The fourth trend is 'Increased Materialism will Move TV Consumption from the Living Room to the Bedroom'. The share of niche channels is growing and well. Also, the GEC won't be a one-size-fits-all GEC. Pherwani says that sub-GECs will get created which will be more targeted towards various audiences. So many devices will enable broadcasters take bigger bets on new types of content, channels, that they can actually launch.
Trend five is titled, 'Increased Broadband will Result in Increased Piracy'. E&Y estimates that in 2014, with a 6 per cent broadband penetration in the country, there is about 15 per cent of the TV industry's revenue that is being lost to piracy. E&Y expects that as the broadband penetration grows to 15 per cent by 2017, piracy will grow further, especially when broadband rates fall and come on par with cable rates. There would be a need for industry-level initiatives to curb piracy and flexible and fair content pricing models.
The sixth trend predicts that 'Increased Content Cost will Shift Power to the Content Producer'. Pherwani adds that content acquisition cost has gone up by at least 20 per cent last year and an average film would cost Rs 30-50 crore - or even higher for a big Bollywood movie - to be brought on TV. Even for TV, KBC, Yudh, 24, Bigg Boss (season 8), Mahabharat, are all produced at a price which could not have even be imagined earlier. "I don't think any of these would be profitable individually but the overall channel perception these have created made sense. The point is how long can these investments be made at a loss? At some point the tide is going to turn and the IP which is currently owned by broadcasters will start to be co-owned, even on the fiction side. Therefore, the power will move away from broadcasters and a bit of it will come down to the content guys as well," Pherwani mentioned.

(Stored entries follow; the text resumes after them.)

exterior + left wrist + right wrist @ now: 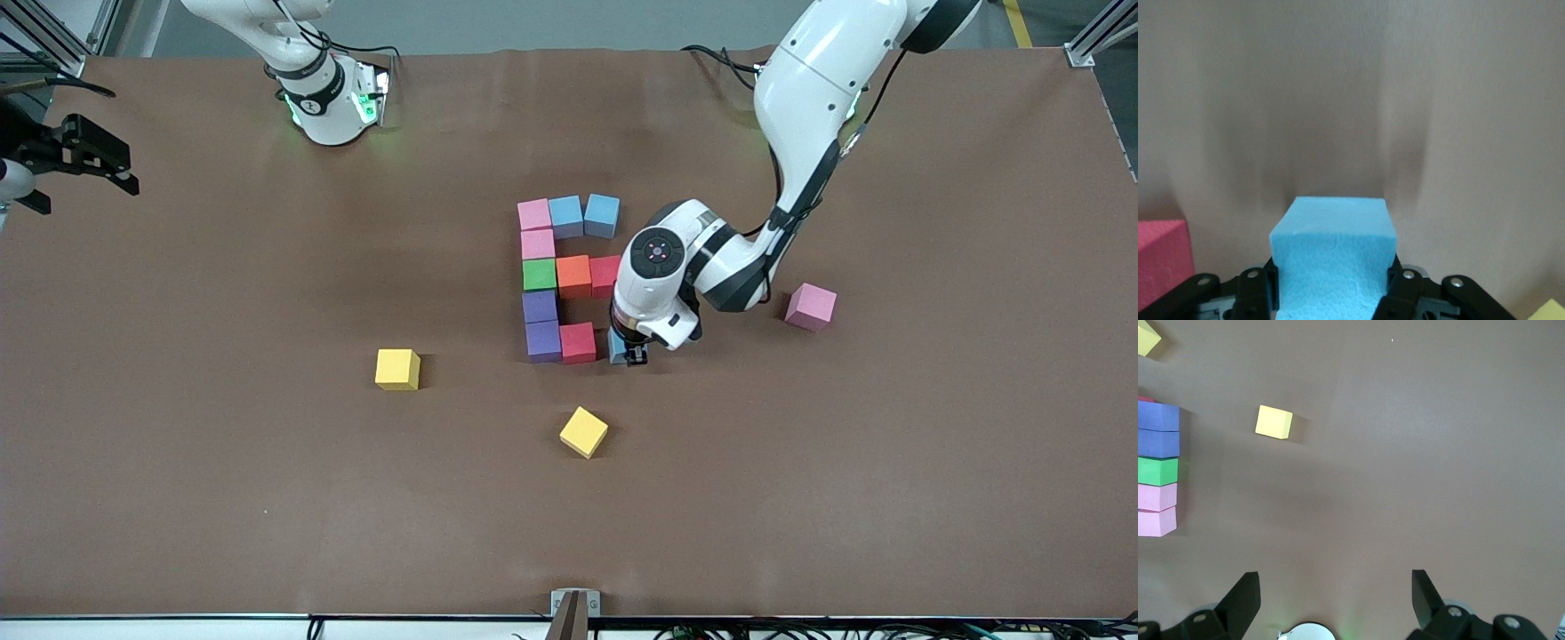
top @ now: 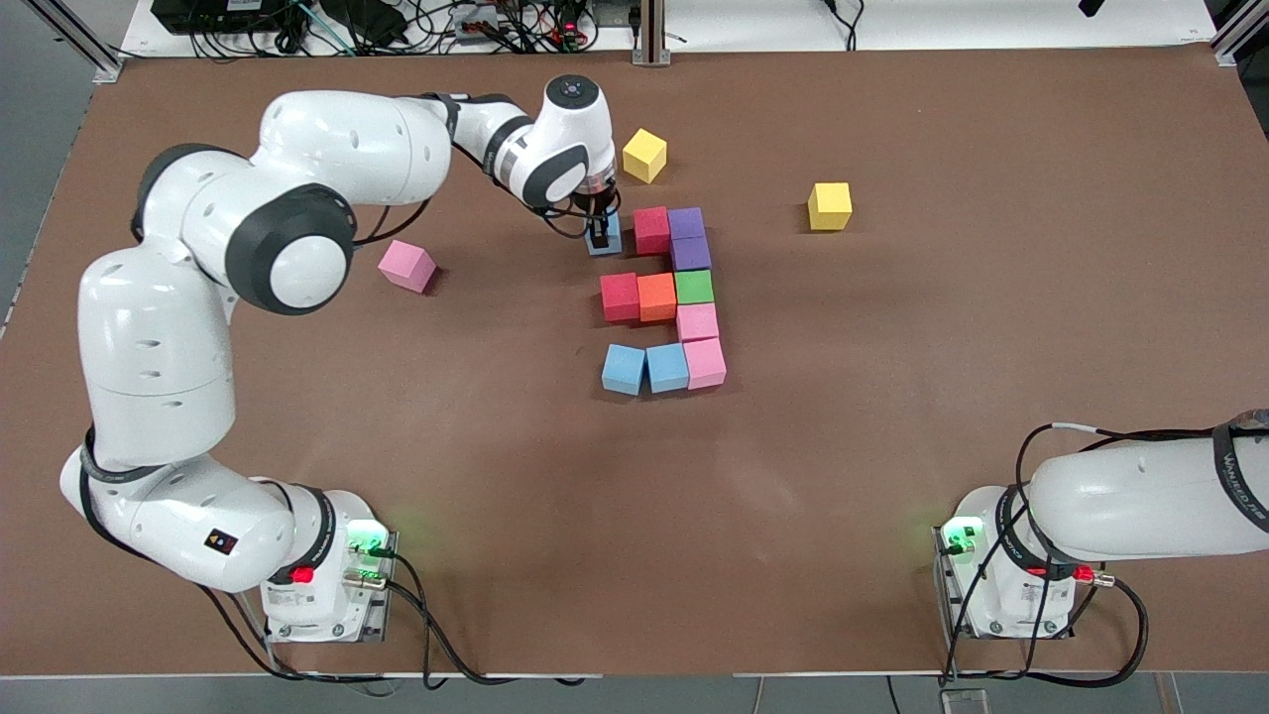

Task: Arrange 11 blocks into digit 3
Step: 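Carry the blue cube to the group with the left gripper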

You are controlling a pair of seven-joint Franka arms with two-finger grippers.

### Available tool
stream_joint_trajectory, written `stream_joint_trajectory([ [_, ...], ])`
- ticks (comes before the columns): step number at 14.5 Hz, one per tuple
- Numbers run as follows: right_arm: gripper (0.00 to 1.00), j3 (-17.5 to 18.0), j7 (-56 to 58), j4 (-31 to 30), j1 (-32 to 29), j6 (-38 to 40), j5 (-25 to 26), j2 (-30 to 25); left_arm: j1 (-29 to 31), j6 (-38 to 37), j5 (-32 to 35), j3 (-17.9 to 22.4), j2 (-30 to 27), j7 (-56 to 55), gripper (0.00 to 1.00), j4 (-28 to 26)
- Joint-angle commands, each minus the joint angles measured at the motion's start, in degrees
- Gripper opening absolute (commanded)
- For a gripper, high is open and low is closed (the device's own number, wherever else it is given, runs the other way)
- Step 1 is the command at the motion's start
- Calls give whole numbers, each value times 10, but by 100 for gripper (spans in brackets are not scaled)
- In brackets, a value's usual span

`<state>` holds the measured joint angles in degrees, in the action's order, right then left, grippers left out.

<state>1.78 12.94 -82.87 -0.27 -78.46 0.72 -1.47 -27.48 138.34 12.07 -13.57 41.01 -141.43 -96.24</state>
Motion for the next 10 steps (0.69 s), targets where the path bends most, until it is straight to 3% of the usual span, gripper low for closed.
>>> stream_joint_trajectory([
  [1,100,-8,4,-30,4,-12,2,-25,-23,-9,-3,8,34,-11,27,40],
  [10,100,-44,13,-29,21,-2,-9,-29,-39,-9,-6,7,45,-28,27,40],
])
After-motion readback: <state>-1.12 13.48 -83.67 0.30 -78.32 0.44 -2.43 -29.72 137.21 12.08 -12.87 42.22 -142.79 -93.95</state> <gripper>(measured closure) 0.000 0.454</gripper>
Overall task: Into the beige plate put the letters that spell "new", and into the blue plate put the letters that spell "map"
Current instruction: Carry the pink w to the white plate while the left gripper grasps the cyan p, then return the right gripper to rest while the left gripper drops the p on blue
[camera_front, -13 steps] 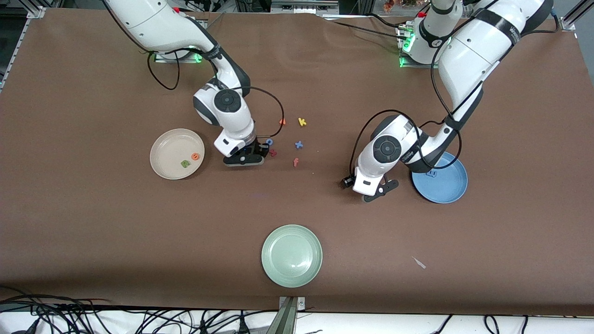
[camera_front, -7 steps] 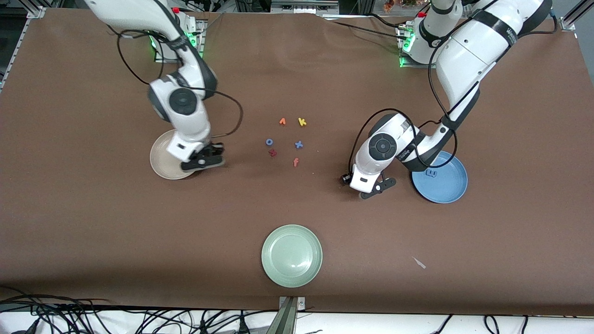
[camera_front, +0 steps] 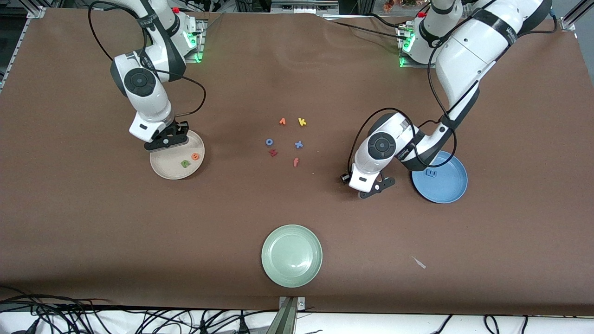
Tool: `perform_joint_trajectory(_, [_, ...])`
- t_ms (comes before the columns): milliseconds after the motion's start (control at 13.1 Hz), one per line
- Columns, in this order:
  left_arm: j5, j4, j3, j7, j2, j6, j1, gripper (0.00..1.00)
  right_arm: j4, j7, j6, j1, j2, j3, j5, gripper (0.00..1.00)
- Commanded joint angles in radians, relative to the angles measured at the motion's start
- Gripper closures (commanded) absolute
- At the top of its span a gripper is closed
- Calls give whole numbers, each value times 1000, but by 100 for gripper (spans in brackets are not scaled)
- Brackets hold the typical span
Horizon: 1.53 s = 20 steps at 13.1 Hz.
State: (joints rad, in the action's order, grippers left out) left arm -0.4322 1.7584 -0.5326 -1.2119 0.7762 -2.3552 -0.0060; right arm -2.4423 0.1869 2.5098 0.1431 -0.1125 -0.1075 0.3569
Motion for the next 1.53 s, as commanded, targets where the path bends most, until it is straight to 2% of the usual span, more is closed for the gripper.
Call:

The seventh trend is: 'Digitisation will increase the importance of niche channels'. India will digitise its distribution across phase I to III, and increased collections from subscribers will trickle to broadcasters. Phase IV will remain a fragmented or HITS play, with LCOs retaining their last mile relationships. According to Parulekar, the biggest change that might happen is the change in the management in the cable industry. The DNA of the cable industry has to change.
The eighth trend pointed out that 'Transparency will Lead to Per-viewer Carriage Models'. Carriage is a distribution cost and will be recognised as such, till such time MSOs begin to collect a larger share of subscription revenues. The implication of this would be that the pre-viewer carriage models will come into being and there will be a split across 50 large and medium distributors.
The ninth trend showed that 'Unicasting Could Lead to Result-based Ad Models'. According to E&Y, the ad service will change to unicast models, targeting individual viewers, like the internet. The implications of this would be that advertisers will begin to pay per ad served and viewed, and increased measurement will be the norm. Also, the value of a served customer vs a mass customer will be determined. There will be the use of return path (where possible) to drive interactivity.
The last key trend is that 'Social Dynamics will Lead to More Real-time Feedback'. Apart from viewership measurement, trends from social media like Facebook and Twitter will provide inputs to marketing, pricing and story-telling. The implication of this would be the need to implement social media crawlers and big data analytics and a content supply chain that needs to be flexible.